It happened to be my birthday, and one of the luxuries of our hotel, the inestimable Hay Adams, across from the White House, are concierges who have the savvy of a campaign advance team, and we turned out to be very high maintenance. Eric found my lost backpack and came running upstairs when we had a small emergency. Mark changed our train reservations four times and unearthed a room for Bob's daughter-in-law, Susan Morgenthau, and his grandson, Harry Morgenthau, in the packed hotel. Jack primed his favorite restaurant for my birthday dinner.
The committee had no idea when Bob would be appearing, so we all went for a lunch of fresh crab. Afterwards, Bob proceeded to the Justice Department for meetings, and Susan, Harry and I prowled around the Capitol building waiting for news. At 1:32 p.m. all our cell phones rang at once—Bob needed to be there at 2 p.m. We squeezed into a crowded elevator on our way to the hearing room. When my cell phone rang I fumbled to answer it and accidentally pressed “speaker.” Out came the booming baritone of my son Josh singing Happy Birthday, which was enjoyed by everyone in the elevator.
In the committee room we looked around but didn’t immediately see Bob. I was beginning to panic when Susan spotted him at the back, calmly leafing through his notes as if he’d been there since the janitor opened the building. At the front of the room, blinding spotlights poured over the senators, causing the bald pates of two jolly Democrats to shine like beacons. The Republicans, however, sat with tenebrous expressions that matched the black curtain hiding their legs.
Bob gave Sotomayor, a native of the Bronx who lifted herself out of poverty, her first job as an Assistant District Attorney, and during her testimony she had declared that she owed everything to him. With Bob at the witness table were New York Mayor Bloomberg and Sotomayor's star detractors, the New Haven firefighters who had sued the city for throwing out a promotion test because black firefighters did not do well on it—a ruling approved by a lower court and affirmed by Sotomayor on the appeals court before finally being reversed by the Supreme Court. Led by the chief plaintiff in the case, Frank Ricci, the firefighters were in uniform, whistle-clean, baby-faced, but in no way prepared to be manipulated by the senators.








It's important to see matters from the inside. If anyone here knows the emails of Sessions, Cornyn, and the others who so opposed Sotomayor's nomination, send them this link.

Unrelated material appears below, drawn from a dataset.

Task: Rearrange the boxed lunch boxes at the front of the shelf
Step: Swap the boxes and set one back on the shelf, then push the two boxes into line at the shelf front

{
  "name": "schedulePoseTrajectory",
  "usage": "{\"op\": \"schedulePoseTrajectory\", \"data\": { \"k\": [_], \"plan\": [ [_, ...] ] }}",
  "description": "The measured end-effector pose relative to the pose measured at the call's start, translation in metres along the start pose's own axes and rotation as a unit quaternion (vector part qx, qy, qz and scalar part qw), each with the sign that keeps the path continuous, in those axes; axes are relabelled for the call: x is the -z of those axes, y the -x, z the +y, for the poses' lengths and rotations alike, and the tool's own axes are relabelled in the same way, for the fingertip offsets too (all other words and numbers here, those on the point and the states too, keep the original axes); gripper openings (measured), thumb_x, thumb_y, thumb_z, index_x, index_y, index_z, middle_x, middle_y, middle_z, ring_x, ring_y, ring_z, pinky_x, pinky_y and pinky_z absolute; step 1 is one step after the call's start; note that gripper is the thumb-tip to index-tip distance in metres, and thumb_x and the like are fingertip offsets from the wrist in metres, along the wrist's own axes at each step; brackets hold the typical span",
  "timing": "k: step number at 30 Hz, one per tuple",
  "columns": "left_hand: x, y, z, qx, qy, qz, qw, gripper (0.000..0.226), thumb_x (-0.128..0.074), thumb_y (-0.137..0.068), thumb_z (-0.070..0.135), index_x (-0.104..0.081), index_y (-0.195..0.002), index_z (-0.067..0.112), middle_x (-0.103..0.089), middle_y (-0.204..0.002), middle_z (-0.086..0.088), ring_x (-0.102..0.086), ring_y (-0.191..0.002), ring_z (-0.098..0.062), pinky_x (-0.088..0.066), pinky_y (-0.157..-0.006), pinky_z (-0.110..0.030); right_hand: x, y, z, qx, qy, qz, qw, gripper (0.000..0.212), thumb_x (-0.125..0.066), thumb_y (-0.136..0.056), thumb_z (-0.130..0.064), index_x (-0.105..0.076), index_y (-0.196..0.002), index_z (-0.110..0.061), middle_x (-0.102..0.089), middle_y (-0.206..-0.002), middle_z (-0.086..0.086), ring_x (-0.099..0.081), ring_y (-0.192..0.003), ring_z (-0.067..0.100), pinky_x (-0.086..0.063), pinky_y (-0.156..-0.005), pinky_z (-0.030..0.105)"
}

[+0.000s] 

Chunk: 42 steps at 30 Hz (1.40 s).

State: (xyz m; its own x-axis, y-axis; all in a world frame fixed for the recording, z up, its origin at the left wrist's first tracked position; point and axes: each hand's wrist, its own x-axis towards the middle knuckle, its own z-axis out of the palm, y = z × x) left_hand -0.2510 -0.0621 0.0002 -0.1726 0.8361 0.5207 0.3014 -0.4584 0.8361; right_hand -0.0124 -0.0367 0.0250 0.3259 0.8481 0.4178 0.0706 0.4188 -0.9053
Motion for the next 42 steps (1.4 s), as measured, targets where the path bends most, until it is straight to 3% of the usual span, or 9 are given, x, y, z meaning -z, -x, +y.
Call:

This mightily puts the political grand-standing of televised confirmation hearings into perspective.
Putting a CIA lapel on your husband's jacket is a husband's grounds for divorce. It's as annoying as playing with your man in public. Obsessive, fussy, grooming of your man's clothes is obnoxious; you're his woman, not his mom.
i tried to read this
i did
the "fresh crab" finally pulled the plug
this noisy "my life as it is" padding around interesting
news buried the news for me...
i wouldn't have seen this if it was where it belongs
woman's day magazine...
Thank you.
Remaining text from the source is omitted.